There is no way. It's not directly accessible.

(2) Regarding logic: Additionally, boost::shared_ptr mentions that they are completely lock-free with respect to changes in the control block.(Starting with Boost release 1.33.0, shared_ptr uses a lock-free implementation on most common platforms.) I don't think std::shared_ptr follows the same - is this planned for any future C++ version? Doesn't this also mean that boost::shared_ptr is a better idea for multithreaded cases?

Absolutely not. Lock-free implementations are not always better than implementations that use locks. Having an additional constraint, at best, doesn't make the implementation worse but it cannot possibly make the implementation better.

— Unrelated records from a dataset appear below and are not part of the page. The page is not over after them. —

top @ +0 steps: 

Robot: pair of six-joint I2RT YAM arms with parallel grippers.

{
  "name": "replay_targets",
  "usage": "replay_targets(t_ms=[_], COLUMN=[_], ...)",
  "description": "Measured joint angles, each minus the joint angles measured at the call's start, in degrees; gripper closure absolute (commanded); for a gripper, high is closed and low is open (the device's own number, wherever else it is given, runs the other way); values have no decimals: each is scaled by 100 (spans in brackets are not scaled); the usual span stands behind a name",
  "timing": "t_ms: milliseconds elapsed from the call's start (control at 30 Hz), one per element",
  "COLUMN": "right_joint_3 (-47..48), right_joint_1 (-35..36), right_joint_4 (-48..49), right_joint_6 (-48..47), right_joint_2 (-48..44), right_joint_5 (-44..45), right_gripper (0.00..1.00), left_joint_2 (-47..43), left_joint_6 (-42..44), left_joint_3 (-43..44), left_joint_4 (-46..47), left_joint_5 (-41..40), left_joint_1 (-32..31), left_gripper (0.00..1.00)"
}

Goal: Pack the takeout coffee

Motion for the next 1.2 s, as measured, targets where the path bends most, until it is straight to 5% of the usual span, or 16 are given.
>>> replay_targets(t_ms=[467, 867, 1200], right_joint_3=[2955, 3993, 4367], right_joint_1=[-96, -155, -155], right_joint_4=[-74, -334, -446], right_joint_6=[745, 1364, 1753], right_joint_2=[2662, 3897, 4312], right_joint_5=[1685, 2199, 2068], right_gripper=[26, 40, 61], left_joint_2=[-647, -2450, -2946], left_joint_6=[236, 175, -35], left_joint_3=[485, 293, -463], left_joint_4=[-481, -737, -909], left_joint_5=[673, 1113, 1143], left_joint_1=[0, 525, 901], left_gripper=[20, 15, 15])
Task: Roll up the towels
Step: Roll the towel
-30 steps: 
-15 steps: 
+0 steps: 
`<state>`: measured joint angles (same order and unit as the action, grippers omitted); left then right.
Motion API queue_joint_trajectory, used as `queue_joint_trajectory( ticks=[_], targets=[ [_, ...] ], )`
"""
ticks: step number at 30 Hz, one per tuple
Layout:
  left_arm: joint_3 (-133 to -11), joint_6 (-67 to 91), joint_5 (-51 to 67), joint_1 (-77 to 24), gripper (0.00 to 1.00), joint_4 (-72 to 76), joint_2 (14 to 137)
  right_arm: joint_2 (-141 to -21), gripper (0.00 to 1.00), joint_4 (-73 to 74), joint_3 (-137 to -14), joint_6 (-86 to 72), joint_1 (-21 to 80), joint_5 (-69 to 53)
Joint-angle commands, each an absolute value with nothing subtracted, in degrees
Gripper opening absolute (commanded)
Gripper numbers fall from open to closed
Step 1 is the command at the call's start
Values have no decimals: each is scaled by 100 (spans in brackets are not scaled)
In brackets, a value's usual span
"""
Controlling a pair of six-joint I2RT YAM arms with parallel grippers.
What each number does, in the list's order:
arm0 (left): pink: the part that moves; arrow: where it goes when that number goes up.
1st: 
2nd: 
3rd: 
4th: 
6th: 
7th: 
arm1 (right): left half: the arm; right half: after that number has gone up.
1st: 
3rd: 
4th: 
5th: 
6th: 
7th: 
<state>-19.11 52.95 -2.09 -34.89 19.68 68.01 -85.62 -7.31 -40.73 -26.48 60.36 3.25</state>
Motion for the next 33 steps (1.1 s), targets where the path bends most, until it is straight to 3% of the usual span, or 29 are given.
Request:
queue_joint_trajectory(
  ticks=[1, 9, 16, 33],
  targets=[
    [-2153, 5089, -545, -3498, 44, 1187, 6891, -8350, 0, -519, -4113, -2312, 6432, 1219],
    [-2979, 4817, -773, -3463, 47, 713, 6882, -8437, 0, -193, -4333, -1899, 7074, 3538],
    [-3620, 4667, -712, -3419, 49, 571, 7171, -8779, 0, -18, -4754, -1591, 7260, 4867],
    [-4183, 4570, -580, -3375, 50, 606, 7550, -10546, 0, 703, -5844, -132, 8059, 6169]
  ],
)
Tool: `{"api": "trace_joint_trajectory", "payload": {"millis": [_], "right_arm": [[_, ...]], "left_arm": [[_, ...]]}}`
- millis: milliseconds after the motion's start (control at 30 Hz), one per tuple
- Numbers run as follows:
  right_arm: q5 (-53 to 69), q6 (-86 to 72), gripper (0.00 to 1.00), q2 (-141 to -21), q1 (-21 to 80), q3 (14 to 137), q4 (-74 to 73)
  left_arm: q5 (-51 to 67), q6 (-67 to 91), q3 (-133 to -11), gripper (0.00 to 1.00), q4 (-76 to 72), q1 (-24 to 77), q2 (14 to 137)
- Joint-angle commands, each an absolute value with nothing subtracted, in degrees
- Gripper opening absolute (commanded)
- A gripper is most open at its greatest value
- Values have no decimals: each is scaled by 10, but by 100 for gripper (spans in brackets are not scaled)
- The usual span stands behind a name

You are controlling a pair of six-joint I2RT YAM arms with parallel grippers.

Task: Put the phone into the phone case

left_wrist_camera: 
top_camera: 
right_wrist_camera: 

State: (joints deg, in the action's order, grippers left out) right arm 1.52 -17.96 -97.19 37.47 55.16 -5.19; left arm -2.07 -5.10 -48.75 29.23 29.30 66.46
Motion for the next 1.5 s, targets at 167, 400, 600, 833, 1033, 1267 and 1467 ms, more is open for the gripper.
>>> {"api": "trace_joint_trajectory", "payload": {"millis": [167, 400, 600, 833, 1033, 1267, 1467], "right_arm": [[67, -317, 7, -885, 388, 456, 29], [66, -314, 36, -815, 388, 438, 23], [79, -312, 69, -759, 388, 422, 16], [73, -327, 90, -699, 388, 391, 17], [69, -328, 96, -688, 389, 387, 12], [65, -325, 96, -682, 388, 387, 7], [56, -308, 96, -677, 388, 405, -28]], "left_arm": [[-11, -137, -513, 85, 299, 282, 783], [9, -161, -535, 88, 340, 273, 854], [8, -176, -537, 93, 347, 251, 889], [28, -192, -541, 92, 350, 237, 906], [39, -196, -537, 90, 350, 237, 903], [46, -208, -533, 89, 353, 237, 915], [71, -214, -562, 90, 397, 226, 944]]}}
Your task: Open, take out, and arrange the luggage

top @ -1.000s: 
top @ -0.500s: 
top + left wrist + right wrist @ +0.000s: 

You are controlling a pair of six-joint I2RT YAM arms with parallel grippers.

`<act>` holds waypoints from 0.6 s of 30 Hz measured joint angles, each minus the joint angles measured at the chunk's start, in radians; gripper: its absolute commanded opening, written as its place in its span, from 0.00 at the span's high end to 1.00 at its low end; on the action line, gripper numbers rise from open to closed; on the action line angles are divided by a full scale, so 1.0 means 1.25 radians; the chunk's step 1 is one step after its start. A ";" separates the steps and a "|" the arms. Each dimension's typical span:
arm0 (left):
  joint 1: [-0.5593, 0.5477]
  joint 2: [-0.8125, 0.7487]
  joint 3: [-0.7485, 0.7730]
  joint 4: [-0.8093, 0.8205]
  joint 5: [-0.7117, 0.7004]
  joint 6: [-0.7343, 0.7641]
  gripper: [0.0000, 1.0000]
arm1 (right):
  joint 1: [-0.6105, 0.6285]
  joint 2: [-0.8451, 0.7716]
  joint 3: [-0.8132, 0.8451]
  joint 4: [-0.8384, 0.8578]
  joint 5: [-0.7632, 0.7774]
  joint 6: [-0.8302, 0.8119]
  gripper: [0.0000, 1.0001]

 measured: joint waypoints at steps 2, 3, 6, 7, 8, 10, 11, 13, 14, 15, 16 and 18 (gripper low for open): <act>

Consider two equally competent programmers each doing their best to implement shared_ptr. One must produce a lock-free implementation. The other is completely free to use their best judgment. There is simply no way the one that must produce a lock-free implementation can produce a better implementation all other things being equal. At best, a lock-free implementation is best and they'll both produce one. At worse, on this platform a lock-free implementation has huge disadvantages and one implementer must use one. Yuck.

Badger answered 26/11, 2018 at 4:26 Comment(3)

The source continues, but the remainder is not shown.